▸ Prompt: In the entries that follow, repeat exactly the lines from the one that has "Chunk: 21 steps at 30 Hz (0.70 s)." through the one that has "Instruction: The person", but omit pictures.

+ + + + + + +

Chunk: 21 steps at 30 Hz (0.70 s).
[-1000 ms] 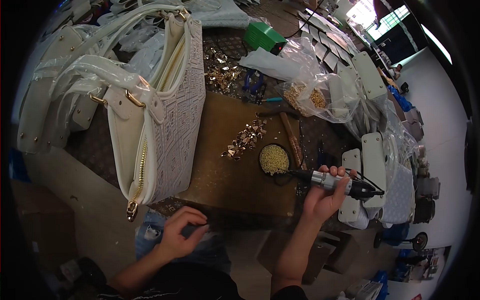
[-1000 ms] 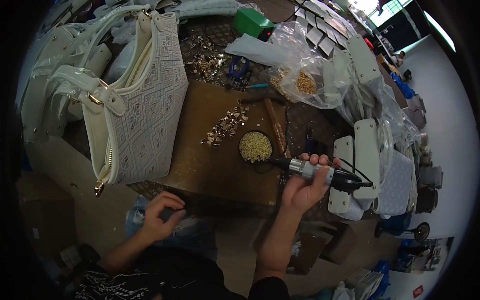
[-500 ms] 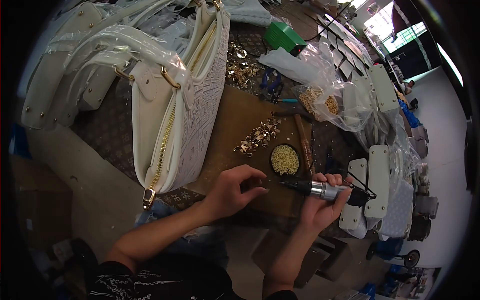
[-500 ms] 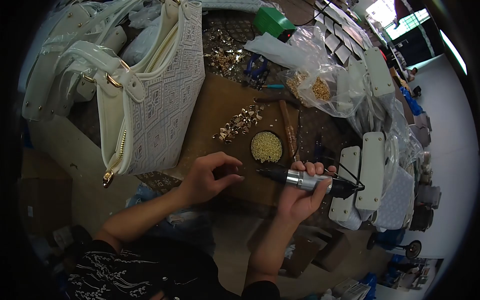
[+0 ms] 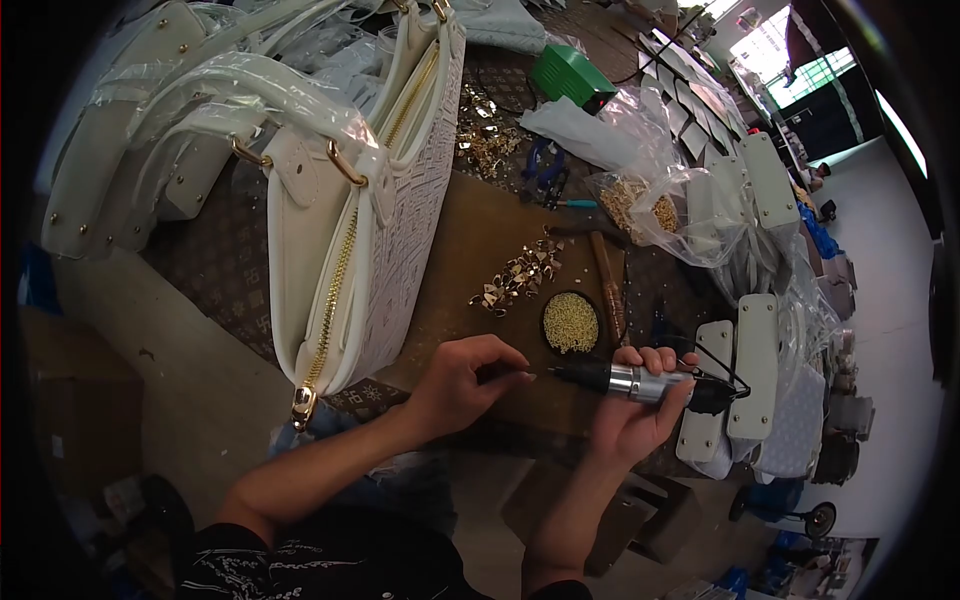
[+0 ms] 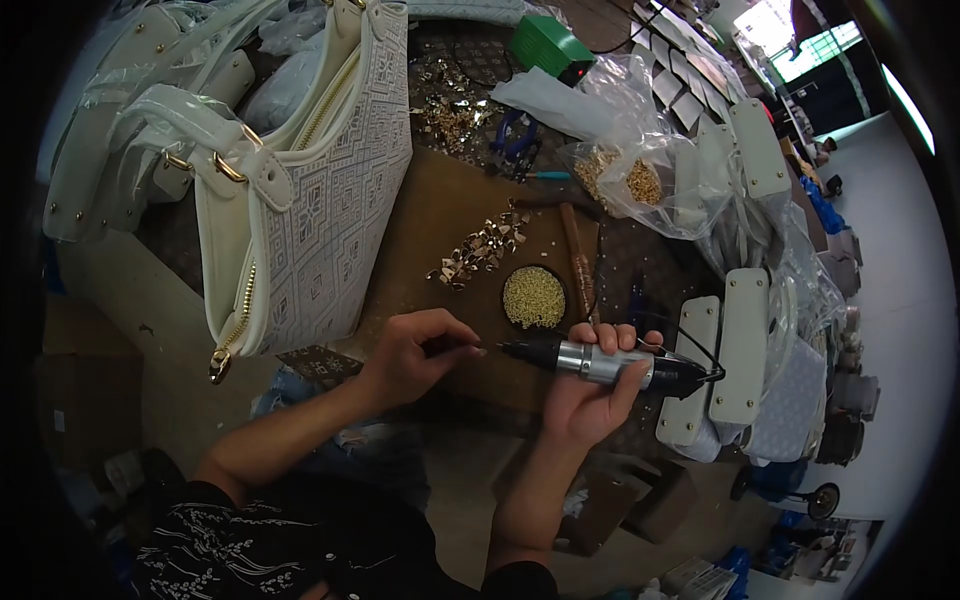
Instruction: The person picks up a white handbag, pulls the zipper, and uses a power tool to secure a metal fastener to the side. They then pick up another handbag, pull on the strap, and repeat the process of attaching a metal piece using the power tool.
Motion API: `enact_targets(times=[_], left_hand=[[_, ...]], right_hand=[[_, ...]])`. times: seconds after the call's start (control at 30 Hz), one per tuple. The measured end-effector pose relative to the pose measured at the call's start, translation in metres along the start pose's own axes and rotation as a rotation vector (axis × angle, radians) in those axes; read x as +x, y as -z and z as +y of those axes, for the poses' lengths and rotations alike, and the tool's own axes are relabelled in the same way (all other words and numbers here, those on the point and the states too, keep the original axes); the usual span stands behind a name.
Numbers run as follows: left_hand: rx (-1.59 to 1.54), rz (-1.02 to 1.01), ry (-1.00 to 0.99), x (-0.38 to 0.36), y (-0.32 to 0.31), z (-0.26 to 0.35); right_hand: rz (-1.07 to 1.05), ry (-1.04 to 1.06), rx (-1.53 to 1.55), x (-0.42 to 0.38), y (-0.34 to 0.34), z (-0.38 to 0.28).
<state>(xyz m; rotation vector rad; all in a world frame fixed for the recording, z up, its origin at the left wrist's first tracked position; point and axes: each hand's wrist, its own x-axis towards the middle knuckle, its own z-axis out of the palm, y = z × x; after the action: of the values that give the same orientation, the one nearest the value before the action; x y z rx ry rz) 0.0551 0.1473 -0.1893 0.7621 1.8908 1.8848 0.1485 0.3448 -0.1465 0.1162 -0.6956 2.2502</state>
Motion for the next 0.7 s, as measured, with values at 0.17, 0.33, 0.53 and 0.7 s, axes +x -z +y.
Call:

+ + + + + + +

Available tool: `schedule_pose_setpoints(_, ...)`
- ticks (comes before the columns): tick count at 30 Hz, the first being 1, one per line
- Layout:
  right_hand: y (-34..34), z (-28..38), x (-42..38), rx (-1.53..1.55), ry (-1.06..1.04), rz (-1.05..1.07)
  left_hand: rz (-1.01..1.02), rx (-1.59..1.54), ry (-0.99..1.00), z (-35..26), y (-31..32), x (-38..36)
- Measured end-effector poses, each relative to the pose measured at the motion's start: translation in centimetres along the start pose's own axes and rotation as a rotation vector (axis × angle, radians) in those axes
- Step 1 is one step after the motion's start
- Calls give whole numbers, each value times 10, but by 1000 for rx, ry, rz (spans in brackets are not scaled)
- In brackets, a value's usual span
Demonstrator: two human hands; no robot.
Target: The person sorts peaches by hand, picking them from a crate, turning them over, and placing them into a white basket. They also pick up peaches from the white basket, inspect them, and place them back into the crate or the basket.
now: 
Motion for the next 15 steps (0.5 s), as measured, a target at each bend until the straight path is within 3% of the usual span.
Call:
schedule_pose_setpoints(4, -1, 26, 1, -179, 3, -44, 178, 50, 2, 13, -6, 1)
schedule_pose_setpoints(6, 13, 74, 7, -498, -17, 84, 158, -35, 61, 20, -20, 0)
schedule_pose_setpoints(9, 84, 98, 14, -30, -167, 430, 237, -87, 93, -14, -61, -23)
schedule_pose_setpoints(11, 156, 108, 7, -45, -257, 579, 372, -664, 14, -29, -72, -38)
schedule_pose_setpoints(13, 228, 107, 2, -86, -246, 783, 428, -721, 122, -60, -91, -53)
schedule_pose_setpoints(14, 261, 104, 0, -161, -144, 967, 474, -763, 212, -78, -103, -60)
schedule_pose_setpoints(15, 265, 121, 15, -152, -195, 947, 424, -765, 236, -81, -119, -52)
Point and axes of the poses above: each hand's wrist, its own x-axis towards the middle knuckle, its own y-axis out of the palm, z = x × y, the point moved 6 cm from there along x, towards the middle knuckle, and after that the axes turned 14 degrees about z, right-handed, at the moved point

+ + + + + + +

▸ Task response:
Chunk: 21 steps at 30 Hz (0.70 s).
[-1000 ms] 
[-1000 ms] 
[-500 ms] 
[-500 ms] 
[+0 ms] 
[+0 ms] 
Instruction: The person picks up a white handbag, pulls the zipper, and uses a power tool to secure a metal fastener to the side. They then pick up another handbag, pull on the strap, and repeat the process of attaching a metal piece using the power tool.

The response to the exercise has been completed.